AI and machine learning systems are being adopted by more financial institutions to help immediately detect money laundering schemes and other financial fraud. However, using AI comes with its challenges, which should not be ignored.
Financial crime is a widespread obstacle that has a significant impact on brand value, reputation and goodwill, as well as on the revenue of financial organisations affected. In addition to the risk of losses due to fraud, affected companies face a number of other costs, including cost of compliance, internal crime detection efforts and fines/penalties.
As per the Financial Conduct Authority, British banks spend an estimated GBP 5,000,000,000 annually to fight financial crime. Most of the resources are allocated towards prevention of money laundering. In such circumstances, banks and other financial institutions depend on market innovation that can strengthen Anti-Money-Laundering (AML) processes and significantly reduce the costs of financial crime, especially when it comes to compliance.
How AI can be used to mitigate financial fraud
According to a recent report by McKinsey & Company, AI and machine learning technologies, at their current stage of development, are quite capable of reducing compliance costs by 20-30%. One in every five financial firms have implemented an AI system to fight financial crime.
AI-driven software can analyse vast amounts of transaction data much quicker and more efficiently, in comparison to human counterparts, and spot early signs of serious financial crime.
Looking at ‘Transaction Monitoring’ as an example, AI can help reduce the number of “false positives”, instances that require investigation but not substantive action.
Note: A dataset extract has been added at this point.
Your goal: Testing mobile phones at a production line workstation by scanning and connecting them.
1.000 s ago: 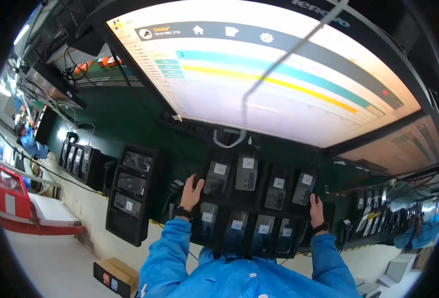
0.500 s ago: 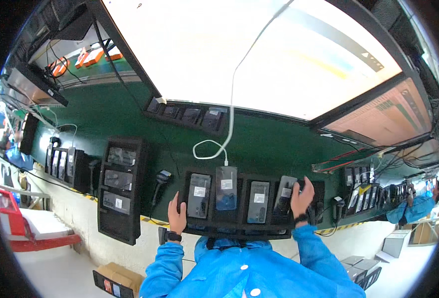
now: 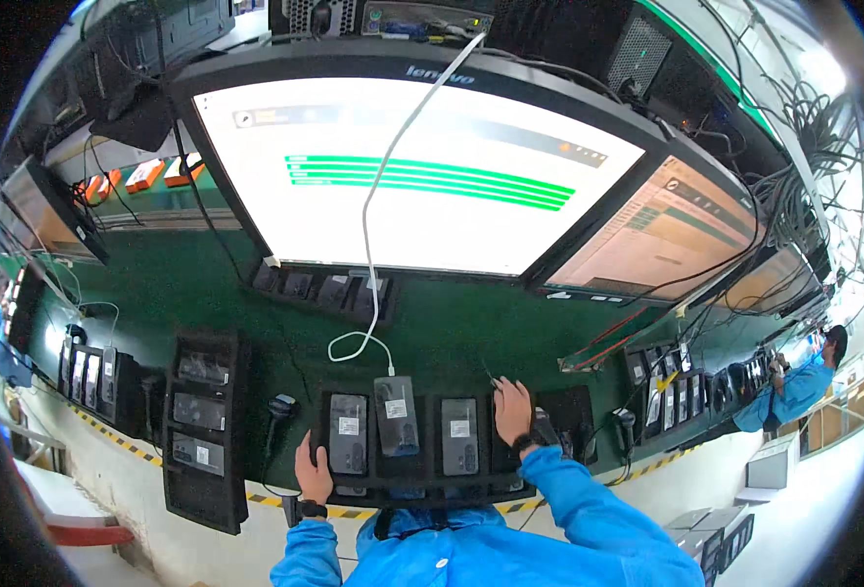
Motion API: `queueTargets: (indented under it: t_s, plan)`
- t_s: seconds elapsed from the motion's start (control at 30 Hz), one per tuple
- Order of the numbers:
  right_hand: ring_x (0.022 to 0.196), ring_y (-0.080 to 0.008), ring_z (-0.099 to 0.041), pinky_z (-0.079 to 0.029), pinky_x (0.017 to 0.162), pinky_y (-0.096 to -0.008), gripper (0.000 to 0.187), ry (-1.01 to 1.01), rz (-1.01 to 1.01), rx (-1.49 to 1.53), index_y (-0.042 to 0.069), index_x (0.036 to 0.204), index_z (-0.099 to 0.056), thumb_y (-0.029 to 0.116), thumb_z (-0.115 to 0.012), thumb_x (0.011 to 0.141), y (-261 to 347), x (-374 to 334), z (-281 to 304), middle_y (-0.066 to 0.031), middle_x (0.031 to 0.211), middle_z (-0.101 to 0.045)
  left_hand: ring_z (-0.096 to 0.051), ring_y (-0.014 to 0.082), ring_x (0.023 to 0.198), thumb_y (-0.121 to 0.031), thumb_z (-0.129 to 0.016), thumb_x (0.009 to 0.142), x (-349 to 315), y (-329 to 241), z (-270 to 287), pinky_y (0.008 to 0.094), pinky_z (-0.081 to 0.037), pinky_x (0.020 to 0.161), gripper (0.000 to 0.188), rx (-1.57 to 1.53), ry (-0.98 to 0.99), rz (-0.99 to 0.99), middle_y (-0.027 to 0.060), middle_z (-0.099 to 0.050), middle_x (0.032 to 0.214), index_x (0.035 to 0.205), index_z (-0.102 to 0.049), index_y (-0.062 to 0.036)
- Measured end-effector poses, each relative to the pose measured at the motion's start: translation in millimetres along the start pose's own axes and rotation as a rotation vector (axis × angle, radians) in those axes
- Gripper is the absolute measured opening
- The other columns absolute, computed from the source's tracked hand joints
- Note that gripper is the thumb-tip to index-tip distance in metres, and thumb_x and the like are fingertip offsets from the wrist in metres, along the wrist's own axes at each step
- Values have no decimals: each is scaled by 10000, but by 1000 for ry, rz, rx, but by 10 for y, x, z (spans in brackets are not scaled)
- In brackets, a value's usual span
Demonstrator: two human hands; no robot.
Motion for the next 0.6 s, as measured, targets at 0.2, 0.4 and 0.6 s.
queueTargets:
  t_s: [0.2,0.4,0.6]
  plan:
    - [931,-378,-550,-440,805,-457,275,-403,-411,-164,-16,1075,-570,170,-438,922,-839,-753,662,-212,1055,-579,-532,384,1100,-210,-530,913,-30,57,27,404,-406,950,382,68,-72,12,221,-570,1186,1233,-527,-2]
    - [944,-318,-549,-429,815,-392,441,20,-1006,441,-10,1155,-430,173,-655,823,-2078,-2048,-330,-178,1027,-538,-540,385,1090,-232,-526,919,-45,218,26,405,-417,936,391,122,-81,66,229,-574,1175,1232,-524,1]
    - [658,-161,-467,-419,609,-298,242,58,-996,942,76,956,-394,36,-538,766,-1965,-1831,-350,-47,801,-446,-551,404,1068,-294,-498,936,-1,258,-30,422,-427,917,427,142,-17,72,242,-580,1162,1236,-514,10]
Point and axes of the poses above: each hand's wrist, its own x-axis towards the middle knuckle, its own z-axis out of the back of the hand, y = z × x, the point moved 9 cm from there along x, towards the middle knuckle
These are the primary enemies of AML.
There are some popular AI-powered tools that big banks are now adopting to trigger alerts when suspicious activity takes place. Third party platforms such as QuantaVersa, IBM’s Watson financial services, Palantir, and Thomson Reuters and Bloomberg’s financial regulatory compliance solutions are now being used to alert their clients when potential crime is detected. This is then investigated, and a Suspicious Activity Report is submitted to the government.
QuantaVerse is the first financial crime detecting platform with AI solutions that is purpose-built for identifying financial and other crimes through audit investigations.
Utilising its AI Financial Crime Platform, QuantaVerse integrates and filters institutional data and related external data – including public internet data, unstructured deep and dark web data, and government and commercial datasets – to help its customers comply with AML, KYC (Know Your Customer) and FCPA (Foreign Corrupt Practices Act) regulations and to rid their institutions of money laundering and other financial crimes.
“With this new technology, audit departments can look at the entire transaction history of the year to spot anomalies. That not only reduces risks, but also saves these internal audit teams resources and time,” says David McLaughlin, CEO and founder of QuantaVerse.
“The AI service analyzes data it gathers from core accounting, core banking, travel and expense reporting and vendor servicing, trade/export to pinpoint irregularities and anomalous data patterns related to both known and not yet identified financial crime typologies,” McLaughlin explained further.
IBM Watson Financial Services
IBM announced plans to acquire Promontory Financial Group, a global market-leading risk management and regulatory compliance consulting firm, in 2016.
This acquisition was an initiative to help financial institutions overcome the challenges of regulatory monitoring, reporting, compliance and risk management while attempting to simultaneously drive down compliance-related costs.
This combination of AI expertise from Watson, and the regulatory expertise of Promontory Financial Group, enables financial organisations to make better informed decisions across end-to-end risk and compliance.
Challenges of adopting AI to fight financial crime
The FCA (Financial Conduct Authority) expects to see AI technology being implemented via testing, governance and proper management. Although these processes are necessary, a recent publication by Allen & Overy points out that they may not be sufficient. AI is dependent on unsupervised machine learning algorithms, which are new to the financial crime space. Firms intending to incorporate AI in their crime detecting efforts need to go beyond just looking at the good practices that put the system in place. The data informing these systems is crucial.
One such challenge is the growing number of false positives.
The increasing number of false positives being generated by AML systems not only increase operational overheads resulting in un-substantive Suspicious Activity Report (SAR) filings, but also potentially result in real alerts going unnoticed under the mountain of false positive alerts.
Cathy Bessant, Chief Operations and Technology Officer at Bank of America, says, “The intent of anti-money-laundering and economic sanctions work is to catch bad guys, so anything that produces a better outcome has to be pursued,” she said. “The reason false positives are a problem is they distract activity away from bad guys. So we have to get better at using data and modeling.”
External data then becomes crucial to enable better decision-making and provide organisations with a bigger picture. Thanks to the initiatives of governments and businesses worldwide, accessing external data is not expensive, and in may instances it’s available for free, and tools like Outside Insight help business leaders extract the valuable insights from this data.